ORLANDO, Fla. — About $33,000 was spent to sequester the six female jurors who acquitted George Zimmerman of any crime for fatally shooting Trayvon Martin, according to details released Wednesday by the Seminole County Sheriff's Office.

The sheriff's office spent almost 10 times that amount – $320,000 – on total costs related to the trial, including overtime and equipment.

During their three weeks of sequestration, jurors took an excursion to St. Augustine, Fla.; watched the movies "The Lone Ranger" and "World War Z;" went on bowling excursions; and saw Fourth of July fireworks.

All television, Internet use, mail and phone calls were screened and logged by deputies who provided security for them at all times. Jurors were allowed to use their cell phones once a day to check for voicemails and make calls in front of a deputy, according to the sheriff's office.

Jurors ate most of their breakfast and dinner meals at the Marriott hotel where they stayed during sequestration. They dined out twice.

They received visits on weekends from family and friends, who had to sign an agreement promising not to discuss anything related to the case.

Despite spending 22 days together, four of the jurors have distanced themselves from statements another juror made in a televised interview.

The four jurors issued a brief statement Tuesday on court letterhead saying the opinions expressed by Juror B37 to CNN's Anderson Cooper are not representative of their views.
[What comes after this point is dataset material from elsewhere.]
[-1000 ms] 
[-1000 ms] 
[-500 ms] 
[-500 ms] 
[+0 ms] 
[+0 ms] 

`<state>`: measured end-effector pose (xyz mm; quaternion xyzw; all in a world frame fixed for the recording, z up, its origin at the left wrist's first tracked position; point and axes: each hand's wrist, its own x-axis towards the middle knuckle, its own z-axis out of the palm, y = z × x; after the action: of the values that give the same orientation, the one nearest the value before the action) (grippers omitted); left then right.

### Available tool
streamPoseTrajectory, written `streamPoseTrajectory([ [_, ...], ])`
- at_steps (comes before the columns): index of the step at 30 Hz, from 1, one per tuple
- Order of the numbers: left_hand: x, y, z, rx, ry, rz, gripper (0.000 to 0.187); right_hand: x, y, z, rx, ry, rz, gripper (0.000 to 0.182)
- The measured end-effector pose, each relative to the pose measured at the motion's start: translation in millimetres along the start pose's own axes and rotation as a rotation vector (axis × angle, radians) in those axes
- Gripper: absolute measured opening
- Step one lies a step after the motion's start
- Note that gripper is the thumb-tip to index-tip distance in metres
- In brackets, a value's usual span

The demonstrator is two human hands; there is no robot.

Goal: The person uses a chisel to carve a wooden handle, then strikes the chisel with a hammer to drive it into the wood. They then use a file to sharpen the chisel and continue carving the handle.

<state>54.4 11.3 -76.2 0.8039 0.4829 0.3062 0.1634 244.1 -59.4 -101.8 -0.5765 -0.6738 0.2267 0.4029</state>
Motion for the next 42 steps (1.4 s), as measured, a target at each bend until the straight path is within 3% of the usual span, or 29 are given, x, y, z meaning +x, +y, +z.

"The opinions of Juror B37, expressed on the Anderson Cooper show were her own, and not in any way representative of the jurors listed below," said the statement, signed by Jurors B51, B76, E6 and E40. The six-sentence statement did not specify what parts of the other juror's comments they disagreed with.

Juror B37 said the actions of Zimmerman and 17-year-old Trayvon Martin both led to the teenager's fatal shooting last year, but that Zimmerman didn't actually break the law.

The four other jurors said in their statement that Martin's death weighed on them.

"Serving on this jury has been a highly emotional and physically draining experience for each of us," the statement said. "The death of a teenager weighed heavily on our hearts but in the end we did what the law required us to do."

They also made a request for privacy. The court has not released the names of the six-woman jury, which included five whites and one woman who appeared to reporters to be Hispanic. B37's face was obscured by shadow during her interview.

In a statement to CNN released Wednesday, Juror B37 said she prayed for those who have the power to modify laws that gave her "no verdict option other than `not guilty' in order to remain within the instructions."

Juror B37 had an agreement with a literary agent to explore a book deal. But under pressure from critics in social media, that relationship ended when she realized the emotions tied to the case once she was out of the bubble of sequestration, she said.

"My prayers are with Trayvon's parents for their loss, as they have always been," she said.

Court officials also released the questionnaire given to potential jurors on Wednesday. The six-question form asks if they had heard about Zimmerman or Martin; if they had formed an opinion as to Zimmerman's guilt or innocence; and if they could put aside any opinion they had formed and focus only on the evidence presented in testimony.

Juror B37's interview came two days after the jury acquitted Zimmerman of second-degree murder in the shooting death of Martin in a gated community in Sanford, Fla. Martin was black, and Zimmerman identifies himself as Hispanic. Zimmerman was not arrested for 44 days, and the delay in charging him led to protests from those who believed race was a factor in the handling of the case.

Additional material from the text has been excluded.